Step 1. Choose Your Item
The cursed object could be anything. You could choose a weapon, custom item, or even balance out a magical weapon. You can even pick mundane items if you like. If something is going to be cursed, players need a reason to interact with it. As cool as your cursed ball of yarn might be, a player’s not going to pick that up (probably).
Step 2. Choose Your Curse
While there are a million different ways you can curse an object, the list below covers most of your basic options and can be applied pretty much anything. If a curse requires specific item types it will be noted in different sections.
Pick one or more of the following to add to the curse:
- Binding – This item cannot be unequipped or discarded once picked up. Attempting to throw away the item results in it magically reappearing on your person.
- Sapping – Choose a stat. That stat is reduced by 1d4 points until the curse is removed.
- Draining – Choose a stat and either a day, week, or month. Each time that period elapses, decrease the chosen stat by 1 point.
- Voices – Upon obtaining the item the player who first touched it hears voices compelling them to do things.
- Clumsy – Upon rolling a 1 in combat the afflicted player drops their weapon.
- Slow – Reduce a player’s speed by 5 ft.
- Poor – Player magically looses 1d20 gold everyday.
- Tarnishing – A player’s metal goods and items begin to deteriorate. If not removed, weapons and armor may break without constant upkeep.
- Loading – These items are binding, but also heavy and add a specified weight to the player.
- Heavy – This item is unnaturally heavy.
- Unlucky – Players re-roll 20s.
- Tiring – Adds one level of exhaustion.
- Doomed – Choose a time period. After that time has elapsed, the player is attacked by an Avatar of Death until they have died or are at 0 HP.
- Terminal – Healing spells no longer affect the target.
- Empty – Players with spell slots loose one slot of their highest level.
- Frightening – The affected player appears horrific to those who see them, either as a monster or severely disfigured. Affected players fail all Charisma checks.
- Inscrutable – The player’s speech cannot be understood by anyone.
- Blinding – The item causes blindness upon pickup.
- Uneducated – The affected player’s character looses the ability to read and write.
- Deafening – The affected player’s character is deafened.
- Numbing – The character becomes unable to feel pain. The player may no longer look at or record their own HP.
- Haunting – An illusory figure that can only be seen by the affected character appears and messes with them.
- Two-handed – The item inexplicably needs two hands to wield it.
- Dull – The weapon cannot crit.
- Merciful – The item cannot be used to make attacks of opportunity.
- Painful – The weapon deals 1d4 damage to the user upon dealing damage to a target.
- Jealous – The affected character may only equip this weapon.
- Disadvantageous – The weapon grants disadvantage on attack rolls.
- Shallow – The weapon’s attack dice is reduced by one type (i.e. 1d6 becomes 1d4).
Step 3. Determine Curse Duration
Curses can last for a long time, a short time, or forever.
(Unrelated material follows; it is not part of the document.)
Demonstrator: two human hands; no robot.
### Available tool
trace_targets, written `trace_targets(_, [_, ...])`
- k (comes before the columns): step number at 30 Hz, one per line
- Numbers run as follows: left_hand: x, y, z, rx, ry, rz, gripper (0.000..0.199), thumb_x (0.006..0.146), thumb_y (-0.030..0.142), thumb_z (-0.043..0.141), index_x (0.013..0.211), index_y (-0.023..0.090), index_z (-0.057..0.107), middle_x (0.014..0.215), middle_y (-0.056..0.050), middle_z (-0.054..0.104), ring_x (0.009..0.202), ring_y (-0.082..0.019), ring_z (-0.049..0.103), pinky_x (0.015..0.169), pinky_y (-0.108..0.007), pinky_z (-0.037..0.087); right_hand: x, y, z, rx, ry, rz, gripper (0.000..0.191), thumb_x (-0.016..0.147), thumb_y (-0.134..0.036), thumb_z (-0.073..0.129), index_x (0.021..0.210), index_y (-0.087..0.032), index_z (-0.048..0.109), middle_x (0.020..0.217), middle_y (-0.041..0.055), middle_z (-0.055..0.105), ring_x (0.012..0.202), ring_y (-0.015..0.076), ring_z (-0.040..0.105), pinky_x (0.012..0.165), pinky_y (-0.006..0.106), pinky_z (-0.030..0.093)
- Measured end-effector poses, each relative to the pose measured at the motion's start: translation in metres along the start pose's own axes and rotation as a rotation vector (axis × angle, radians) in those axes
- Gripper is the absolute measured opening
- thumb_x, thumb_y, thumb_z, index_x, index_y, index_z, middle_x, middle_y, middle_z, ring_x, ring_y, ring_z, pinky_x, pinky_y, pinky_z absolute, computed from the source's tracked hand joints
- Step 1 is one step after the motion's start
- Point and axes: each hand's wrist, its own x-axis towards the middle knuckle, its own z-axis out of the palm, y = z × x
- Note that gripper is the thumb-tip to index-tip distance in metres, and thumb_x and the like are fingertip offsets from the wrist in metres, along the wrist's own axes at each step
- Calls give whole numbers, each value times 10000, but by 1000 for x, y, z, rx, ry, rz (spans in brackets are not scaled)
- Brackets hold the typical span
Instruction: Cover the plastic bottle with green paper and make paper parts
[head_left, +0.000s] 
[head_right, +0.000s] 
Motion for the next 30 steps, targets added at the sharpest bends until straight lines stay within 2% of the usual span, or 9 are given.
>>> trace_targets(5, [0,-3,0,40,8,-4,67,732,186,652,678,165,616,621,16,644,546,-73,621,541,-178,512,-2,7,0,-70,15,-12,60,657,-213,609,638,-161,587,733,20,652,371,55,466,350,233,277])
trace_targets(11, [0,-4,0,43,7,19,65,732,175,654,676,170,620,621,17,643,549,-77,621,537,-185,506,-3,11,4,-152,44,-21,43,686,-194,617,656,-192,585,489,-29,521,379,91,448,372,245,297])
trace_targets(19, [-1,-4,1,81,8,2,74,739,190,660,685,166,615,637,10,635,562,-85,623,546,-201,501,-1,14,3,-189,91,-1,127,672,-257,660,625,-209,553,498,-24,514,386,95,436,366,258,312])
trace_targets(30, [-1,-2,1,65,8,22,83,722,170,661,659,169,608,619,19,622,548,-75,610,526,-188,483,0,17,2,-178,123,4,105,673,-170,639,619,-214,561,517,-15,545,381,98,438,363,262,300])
It’s up to you choose when and how a curse affects a player.
Typically a curse falls into one of the following duration categories:
- The curse is active as long as they have the object.
- The curse occurs on contact and lasts X days.
- The curse occurs on contact and must be removed magically (Dispel Magic/Remove Curse).
- The curse occurs on contact and the item must be destroyed or purified.
- The curse occurs on contact after X time passes and then is removed according to one of the above options.
- The curse activates conditionally. For example:
- Upon being exposed to the sun.
- In the presence of certain creatures.
- When the player fails a save.
- The curse deactivates conditionally (examples as above).
When you choose a duration of condition for the curse to be applied, try to be fair with it. Players might not know a curse is removed, so keep it to yourself in case you need to make it easier to remove later.
Step 4. Describe Your Item
While this isn’t something you do for every object, it makes sense for cursed objects. When you describe an object a player thinks it’s important and they will likely interact with it. If you do included a cursed item in a chest of other loot, even if it’s mundane, describe it fully. While this may be a bit of a trap for players (as it grabs their curiosity), it also makes sense that a cursed object would want to be noticed and in its own way demand a character see it.
When you put together a description for a cursed object don’t be over the top. Just describe the object plainly and in detail. You’ll be surprised at how much a difference this makes.
Final Notes on Cursed Items
When using cursed objects, be careful. While they can be fun in some cases, they can just as easily be no fun for some players. Also note that many cursed objects will give off a magical aura. 9 times out of 10 it will be the School of Enchantment, but feel free to put on whatever weird aura properties you like to help give your players hints about what the object does.
Have fun cursing your players and as always, Happy DMing!